L’episodio ha riportato l’attenzione sul jihadismo nella regione. Il servizio di sicurezza federale russo (Fsb) parla di una minaccia crescente in Afghanistan che potrebbe avere forti ripercussioni nelle ex-repubbliche sovietiche. Migliaia i foreign fighters partiti dai Paesi dell’Asia Centrale per andare a combattere in Iraq e Siria. Circa 800 da Kazakhistan e Kyrgyzstan; più di 1.500 dall’Uzbekistan; 1.900 dal Tajikistan; tra i 400-500 dal Turkmenistan. Tra loro anche individui che sono diventati alti esponenti dello Stato Islamico, come Gulmurod Khalimov, un ex-ufficiale delle forze speciali di polizia tajike, morto in Siria nel 2017.
Negli ultimi anni si sono verificati alcuni episodi di violenza e attacchi terroristici attribuiti a gruppi islamici, tra cui l’uccisione di quattro ciclisti occidentali in Tajikistan a luglio 2018. Di rilievo anche la partecipazione di cittadini dell’Asia Centrale in attentati in Occidente, come a New York e Stoccolma nel 2017. Tuttavia, sono eventi ridotti e il pericolo interno rimane limitato.
Diversi studi sui contingenti di volontari dell’Asia Centrale hanno rivelato come la maggior parte dei mujaheddin partiti per le aree di conflitto si fossero radicalizzati al di fuori dei confini dei propri paesi di origine. Gli stati asiatici infatti hanno importanti diaspore di cittadini che lavorano all’estero, soprattutto in Russia e Turchia. In stati come Tajikistan e Kyrgyzstan, per esempio, le rimesse rappresentano una fetta importante del Pil.

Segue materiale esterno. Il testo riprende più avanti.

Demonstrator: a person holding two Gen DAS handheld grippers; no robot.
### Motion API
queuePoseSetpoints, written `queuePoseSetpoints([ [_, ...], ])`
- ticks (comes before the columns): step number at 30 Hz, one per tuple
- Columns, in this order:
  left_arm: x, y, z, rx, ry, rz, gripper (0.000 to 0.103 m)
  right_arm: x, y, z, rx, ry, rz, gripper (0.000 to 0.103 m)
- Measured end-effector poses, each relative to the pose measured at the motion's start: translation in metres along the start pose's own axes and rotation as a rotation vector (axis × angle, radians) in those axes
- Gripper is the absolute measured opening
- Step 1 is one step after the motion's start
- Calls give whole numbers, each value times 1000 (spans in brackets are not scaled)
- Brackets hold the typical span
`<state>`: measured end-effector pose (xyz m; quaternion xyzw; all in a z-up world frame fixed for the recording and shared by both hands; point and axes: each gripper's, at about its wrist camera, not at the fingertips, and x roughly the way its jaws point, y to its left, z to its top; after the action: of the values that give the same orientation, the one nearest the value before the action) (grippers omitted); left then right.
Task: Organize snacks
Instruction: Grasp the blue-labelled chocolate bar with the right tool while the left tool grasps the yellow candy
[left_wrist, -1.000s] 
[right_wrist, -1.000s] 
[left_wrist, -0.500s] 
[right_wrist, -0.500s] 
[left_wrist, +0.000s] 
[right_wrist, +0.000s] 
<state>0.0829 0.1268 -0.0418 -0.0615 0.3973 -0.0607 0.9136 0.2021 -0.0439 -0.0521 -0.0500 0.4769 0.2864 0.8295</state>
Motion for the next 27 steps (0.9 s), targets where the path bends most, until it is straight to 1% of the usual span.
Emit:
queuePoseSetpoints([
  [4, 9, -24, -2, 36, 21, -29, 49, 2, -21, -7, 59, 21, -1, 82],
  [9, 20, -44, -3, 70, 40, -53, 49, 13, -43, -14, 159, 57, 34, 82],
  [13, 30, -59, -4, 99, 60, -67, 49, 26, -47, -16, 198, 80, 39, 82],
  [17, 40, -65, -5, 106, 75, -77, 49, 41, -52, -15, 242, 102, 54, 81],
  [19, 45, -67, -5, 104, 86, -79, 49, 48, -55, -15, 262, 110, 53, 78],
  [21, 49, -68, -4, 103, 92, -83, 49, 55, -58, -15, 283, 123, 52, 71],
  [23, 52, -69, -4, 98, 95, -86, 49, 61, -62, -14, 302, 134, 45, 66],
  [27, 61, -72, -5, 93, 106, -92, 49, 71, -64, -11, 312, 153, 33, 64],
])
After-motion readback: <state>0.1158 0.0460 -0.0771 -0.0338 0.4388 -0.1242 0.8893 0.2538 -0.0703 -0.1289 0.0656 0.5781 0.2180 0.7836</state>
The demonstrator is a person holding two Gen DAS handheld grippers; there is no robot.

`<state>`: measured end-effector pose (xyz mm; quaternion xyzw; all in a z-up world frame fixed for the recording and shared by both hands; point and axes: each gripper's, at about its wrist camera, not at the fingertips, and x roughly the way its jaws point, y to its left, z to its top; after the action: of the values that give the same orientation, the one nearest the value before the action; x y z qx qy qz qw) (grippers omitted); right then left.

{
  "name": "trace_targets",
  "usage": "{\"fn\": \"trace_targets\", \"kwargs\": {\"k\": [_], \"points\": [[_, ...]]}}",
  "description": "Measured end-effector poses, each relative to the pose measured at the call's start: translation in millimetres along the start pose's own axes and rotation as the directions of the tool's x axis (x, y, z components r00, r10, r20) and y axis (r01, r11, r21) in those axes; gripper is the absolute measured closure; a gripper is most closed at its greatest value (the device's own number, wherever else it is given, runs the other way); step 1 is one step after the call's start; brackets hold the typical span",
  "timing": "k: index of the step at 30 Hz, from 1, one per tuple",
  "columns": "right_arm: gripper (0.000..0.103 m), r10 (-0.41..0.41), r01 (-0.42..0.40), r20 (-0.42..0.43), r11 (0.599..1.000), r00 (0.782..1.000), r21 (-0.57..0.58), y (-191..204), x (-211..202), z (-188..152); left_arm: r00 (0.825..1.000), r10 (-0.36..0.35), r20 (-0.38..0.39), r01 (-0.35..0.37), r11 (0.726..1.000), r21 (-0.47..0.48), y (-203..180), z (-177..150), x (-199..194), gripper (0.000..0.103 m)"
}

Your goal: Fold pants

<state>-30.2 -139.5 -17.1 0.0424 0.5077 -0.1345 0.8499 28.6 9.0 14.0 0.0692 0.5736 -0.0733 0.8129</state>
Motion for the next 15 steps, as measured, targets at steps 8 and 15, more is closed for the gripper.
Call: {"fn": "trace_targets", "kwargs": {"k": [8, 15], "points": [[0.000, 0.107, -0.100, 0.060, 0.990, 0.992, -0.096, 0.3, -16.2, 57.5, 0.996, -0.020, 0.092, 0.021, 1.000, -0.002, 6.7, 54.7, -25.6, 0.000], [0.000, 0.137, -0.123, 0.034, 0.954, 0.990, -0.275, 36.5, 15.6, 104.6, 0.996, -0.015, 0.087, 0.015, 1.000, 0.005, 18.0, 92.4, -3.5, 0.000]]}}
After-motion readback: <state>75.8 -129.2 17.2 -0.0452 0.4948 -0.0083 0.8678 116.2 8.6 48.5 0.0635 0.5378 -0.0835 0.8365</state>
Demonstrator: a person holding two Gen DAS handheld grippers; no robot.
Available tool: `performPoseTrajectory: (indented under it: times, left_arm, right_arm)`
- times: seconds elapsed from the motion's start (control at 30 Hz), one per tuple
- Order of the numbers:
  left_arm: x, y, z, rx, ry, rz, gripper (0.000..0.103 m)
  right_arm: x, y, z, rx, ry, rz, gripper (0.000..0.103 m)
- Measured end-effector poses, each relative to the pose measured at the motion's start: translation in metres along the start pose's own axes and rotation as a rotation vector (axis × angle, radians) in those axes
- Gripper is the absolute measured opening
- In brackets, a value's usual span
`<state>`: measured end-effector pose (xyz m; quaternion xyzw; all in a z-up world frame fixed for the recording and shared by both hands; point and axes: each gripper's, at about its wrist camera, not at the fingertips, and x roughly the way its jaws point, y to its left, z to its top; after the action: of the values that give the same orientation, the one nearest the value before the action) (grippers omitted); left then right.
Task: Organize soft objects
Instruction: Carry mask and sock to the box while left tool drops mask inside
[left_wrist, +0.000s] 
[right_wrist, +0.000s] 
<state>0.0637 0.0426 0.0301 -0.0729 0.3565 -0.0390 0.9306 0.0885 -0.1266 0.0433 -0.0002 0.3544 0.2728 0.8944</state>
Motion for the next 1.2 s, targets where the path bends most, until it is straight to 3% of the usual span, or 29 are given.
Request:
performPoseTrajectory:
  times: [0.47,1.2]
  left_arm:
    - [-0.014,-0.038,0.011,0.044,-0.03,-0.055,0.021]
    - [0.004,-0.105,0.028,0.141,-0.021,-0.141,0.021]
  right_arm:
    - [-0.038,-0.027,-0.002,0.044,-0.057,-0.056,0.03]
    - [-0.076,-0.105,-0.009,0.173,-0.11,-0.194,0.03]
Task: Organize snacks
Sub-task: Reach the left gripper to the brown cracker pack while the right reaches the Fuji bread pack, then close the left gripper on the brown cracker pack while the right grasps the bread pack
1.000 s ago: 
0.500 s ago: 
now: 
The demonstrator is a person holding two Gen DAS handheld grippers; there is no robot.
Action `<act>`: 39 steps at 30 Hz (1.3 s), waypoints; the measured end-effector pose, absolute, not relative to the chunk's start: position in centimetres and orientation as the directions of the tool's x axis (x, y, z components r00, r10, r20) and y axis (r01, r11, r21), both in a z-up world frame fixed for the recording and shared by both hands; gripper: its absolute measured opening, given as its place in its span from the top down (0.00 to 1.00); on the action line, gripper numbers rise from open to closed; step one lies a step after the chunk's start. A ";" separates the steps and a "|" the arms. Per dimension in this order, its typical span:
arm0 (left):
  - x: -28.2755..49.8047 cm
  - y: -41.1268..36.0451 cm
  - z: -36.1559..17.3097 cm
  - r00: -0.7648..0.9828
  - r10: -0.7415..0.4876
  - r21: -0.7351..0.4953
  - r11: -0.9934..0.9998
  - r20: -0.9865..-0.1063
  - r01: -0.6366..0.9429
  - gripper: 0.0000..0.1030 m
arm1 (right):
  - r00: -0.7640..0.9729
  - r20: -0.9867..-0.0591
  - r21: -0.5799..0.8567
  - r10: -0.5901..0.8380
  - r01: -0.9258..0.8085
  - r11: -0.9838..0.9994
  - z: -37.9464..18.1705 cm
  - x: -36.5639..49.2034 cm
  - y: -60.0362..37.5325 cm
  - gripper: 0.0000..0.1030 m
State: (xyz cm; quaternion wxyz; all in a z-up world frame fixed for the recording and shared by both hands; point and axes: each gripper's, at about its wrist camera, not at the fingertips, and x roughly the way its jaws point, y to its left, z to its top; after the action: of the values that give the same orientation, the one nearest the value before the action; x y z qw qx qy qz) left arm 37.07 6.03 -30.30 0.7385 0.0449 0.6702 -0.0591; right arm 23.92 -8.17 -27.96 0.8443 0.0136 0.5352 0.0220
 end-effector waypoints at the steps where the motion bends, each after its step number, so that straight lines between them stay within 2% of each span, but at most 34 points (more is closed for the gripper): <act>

Molti di questi migranti sono marginalizzati e vivono in condizioni socioeconomiche precarie, elementi che possono favorire la radicalizzazione. Allo stesso tempo la minaccia è spesso stata sovrastimata e sfruttata dai governi locali per estendere misure di repressione e politiche di sicurezza, rendendo difficile un’accurata analisi della situazione.